Une fable contemporaine
En parasitant à l’excès le récit comme le personnage, ce flux d’images, aussi passionnant soit-il, brouille la portée critique de la fable. L’aliénation de Tasya se mêle en effet à la peinture glaçante d’un monde néolibéral déshumanisé : l’entreprise où travaille Colin espionne le quotidien des consommateurs pour identifier leurs goûts ; John Parse, patron et futur beau-père de Colin, l’emploie pour mieux le tester et le contrôler ; Girder, la cheffe de Tasya, s’immisce dans la vie privée de son employée au point de lui conseiller d’abandonner son époux et son fils (en confiant ce rôle à Jennifer Jason Leigh, Brandon Cronenberg offre d’ailleurs un intéressant prolongement à son interprétation d’Allegra Gheller dans eXistenZ, créatrice d’un jeu vidéo s’immisçant organiquement dans la vie de ses joueurs). Jusque dans ses détails, le film vise ainsi à dépeindre la sensation d’exil à l’égard de soi produite par cette société high-tech où plus rien ne compte, si ce n’est la compétitivité. Après avoir pris possession de Colin, Tasya observe son nouveau corps d’éphèbe dans le miroir, regarde à l’intérieur de son slip avec curiosité et étonnement : elle se jette donc à corps perdu dans sa nouvelle mission, en renonçant à son sexe et à sa famille, et en jouant le rôle du parfait partenaire auprès d’une inconnue.

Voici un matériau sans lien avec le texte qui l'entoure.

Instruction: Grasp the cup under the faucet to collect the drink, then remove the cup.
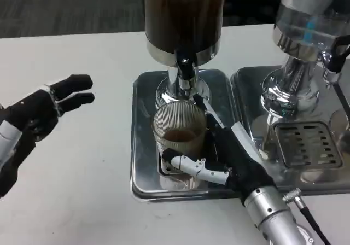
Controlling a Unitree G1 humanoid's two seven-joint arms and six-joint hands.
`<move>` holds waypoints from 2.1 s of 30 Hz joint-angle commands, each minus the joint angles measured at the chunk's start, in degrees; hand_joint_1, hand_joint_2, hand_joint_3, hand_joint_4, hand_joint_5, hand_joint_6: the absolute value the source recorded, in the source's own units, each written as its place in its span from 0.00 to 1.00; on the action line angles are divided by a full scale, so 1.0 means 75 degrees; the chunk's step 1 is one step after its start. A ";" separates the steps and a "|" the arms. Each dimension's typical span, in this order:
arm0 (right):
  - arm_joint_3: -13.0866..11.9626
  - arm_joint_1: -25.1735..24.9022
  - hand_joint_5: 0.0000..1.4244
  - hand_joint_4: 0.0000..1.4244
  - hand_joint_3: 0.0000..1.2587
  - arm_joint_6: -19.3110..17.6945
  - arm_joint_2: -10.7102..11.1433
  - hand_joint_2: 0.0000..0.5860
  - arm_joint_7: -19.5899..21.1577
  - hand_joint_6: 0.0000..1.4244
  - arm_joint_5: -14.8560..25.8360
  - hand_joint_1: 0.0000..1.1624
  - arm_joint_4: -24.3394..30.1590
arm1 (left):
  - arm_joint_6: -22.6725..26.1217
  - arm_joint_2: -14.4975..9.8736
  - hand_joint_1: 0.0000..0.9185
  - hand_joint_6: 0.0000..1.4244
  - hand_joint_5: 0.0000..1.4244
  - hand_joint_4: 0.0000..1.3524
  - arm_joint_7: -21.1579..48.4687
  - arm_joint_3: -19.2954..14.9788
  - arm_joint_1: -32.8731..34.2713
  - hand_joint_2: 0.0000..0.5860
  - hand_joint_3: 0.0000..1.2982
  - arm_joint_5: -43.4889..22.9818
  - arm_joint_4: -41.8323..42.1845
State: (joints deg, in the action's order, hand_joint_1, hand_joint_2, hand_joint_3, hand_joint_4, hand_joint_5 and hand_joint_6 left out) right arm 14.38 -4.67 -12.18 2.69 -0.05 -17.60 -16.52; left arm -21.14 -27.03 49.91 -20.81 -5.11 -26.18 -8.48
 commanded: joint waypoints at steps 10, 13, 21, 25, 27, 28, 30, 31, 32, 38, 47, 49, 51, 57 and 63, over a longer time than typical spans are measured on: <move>0.0034 -0.0603 0.07 0.00 0.00 -0.0455 -0.0158 0.32 0.0188 0.11 0.0125 0.57 -0.1160 | 0.0296 -0.0178 0.00 0.06 0.13 0.12 0.0010 0.0166 0.0007 0.24 0.19 0.0154 -0.0130; 0.0015 -0.0608 0.11 0.01 0.00 -0.0461 -0.0151 0.31 0.0428 0.14 0.0016 0.59 -0.1257 | 0.0401 -0.0110 0.00 0.06 0.13 0.12 0.0002 0.0432 0.0330 0.24 0.19 0.0253 -0.0448; 0.0023 -0.0605 0.19 0.10 0.01 -0.0427 -0.0169 0.31 0.0818 0.21 -0.0177 0.59 -0.1362 | 0.0453 0.0187 0.00 0.06 0.13 0.11 -0.0056 0.1059 0.1545 0.24 0.19 0.0609 -0.1769; 0.0020 -0.0625 0.21 0.12 0.03 -0.0476 -0.0203 0.32 0.0972 0.23 -0.0198 0.61 -0.1462 | 0.0294 0.0376 0.00 0.07 0.13 0.11 -0.0117 0.1282 0.2106 0.24 0.19 0.0878 -0.2543; 0.0000 -0.0625 0.22 0.13 0.04 -0.0517 -0.0215 0.32 0.1041 0.24 -0.0187 0.61 -0.1507 | 0.0246 0.0435 0.00 0.07 0.13 0.11 -0.0138 0.1335 0.2302 0.24 0.19 0.0990 -0.2861; -0.0013 -0.0620 0.22 0.13 0.04 -0.0557 -0.0224 0.32 0.1096 0.24 -0.0187 0.61 -0.1537 | 0.0213 0.0452 0.00 0.07 0.13 0.11 -0.0140 0.1355 0.2392 0.24 0.19 0.1042 -0.3020; -0.0031 -0.0597 0.24 0.15 0.06 -0.0634 -0.0240 0.32 0.1211 0.25 -0.0188 0.61 -0.1574 | 0.0131 0.0453 0.00 0.07 0.13 0.11 -0.0138 0.1400 0.2520 0.24 0.19 0.1102 -0.3283; -0.0031 -0.0590 0.25 0.17 0.09 -0.0664 -0.0241 0.32 0.1254 0.27 -0.0194 0.61 -0.1588 | 0.0093 0.0446 0.00 0.07 0.13 0.11 -0.0136 0.1417 0.2565 0.24 0.19 0.1122 -0.3392; -0.0032 -0.0563 0.26 0.18 0.10 -0.0708 -0.0239 0.32 0.1304 0.28 -0.0199 0.61 -0.1589 | 0.0053 0.0435 0.00 0.07 0.13 0.11 -0.0144 0.1436 0.2605 0.24 0.19 0.1156 -0.3520; -0.0041 -0.0517 0.30 0.22 0.16 -0.0961 -0.0265 0.33 0.1554 0.32 -0.0184 0.61 -0.1664 | -0.0133 0.0396 0.00 0.07 0.13 0.12 -0.0139 0.1421 0.2739 0.24 0.19 0.1317 -0.4038; -0.0037 -0.0553 0.36 0.27 0.23 -0.1541 -0.0362 0.33 0.2179 0.39 -0.0323 0.63 -0.1947 | -0.0309 0.0371 0.00 0.07 0.14 0.13 -0.0180 0.1438 0.2783 0.24 0.20 0.1396 -0.4411; -0.0044 -0.0522 0.41 0.31 0.26 -0.1669 -0.0406 0.33 0.2421 0.47 -0.0406 0.63 -0.2002 | -0.0328 0.0369 0.00 0.07 0.14 0.13 -0.0174 0.1450 0.2799 0.24 0.20 0.1402 -0.4448; -0.0061 -0.0477 0.43 0.33 0.28 -0.1808 -0.0448 0.33 0.2703 0.50 -0.0506 0.64 -0.2056 | -0.0340 0.0379 0.00 0.07 0.14 0.13 -0.0168 0.1469 0.2804 0.24 0.20 0.1413 -0.4458; -0.0064 -0.0452 0.51 0.39 0.35 -0.2113 -0.0509 0.34 0.3314 0.62 -0.0713 0.66 -0.2269 | -0.0358 0.0397 0.00 0.08 0.14 0.14 -0.0172 0.1456 0.2823 0.24 0.21 0.1487 -0.4470; -0.0077 -0.0430 0.59 0.47 0.42 -0.2438 -0.0567 0.35 0.3857 0.73 -0.0873 0.68 -0.2397 | -0.0366 0.0380 0.00 0.09 0.15 0.15 -0.0187 0.1435 0.2809 0.28 0.21 0.1518 -0.4442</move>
State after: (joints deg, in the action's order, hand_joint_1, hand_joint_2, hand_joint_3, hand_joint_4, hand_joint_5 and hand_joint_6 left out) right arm 13.96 -8.47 -28.05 -1.04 26.78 -23.57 -34.06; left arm -23.20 -23.77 48.69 -10.05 15.50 -15.29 -41.51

Cette inquiétante distance de soi à soi se manifeste notamment dans les scènes où la jeune femme, habituée à répéter les phrases du personnage qu’elle incarne, se voit obligée de travailler de la même façon ses répliques habituelles de mère et de compagne. On regrette que ces scènes souvent riches en suspense et relevées d’un soupçon de dérision, faisant figure de brefs interludes dans le prévisible déraillement d’une héroïne déchirée de l’intérieur, ne prennent pas plus de place au sein du film, tant le corps de l’individu y devient un puissant enjeu politique guetté par l’avidité d’un système qui le désincarne.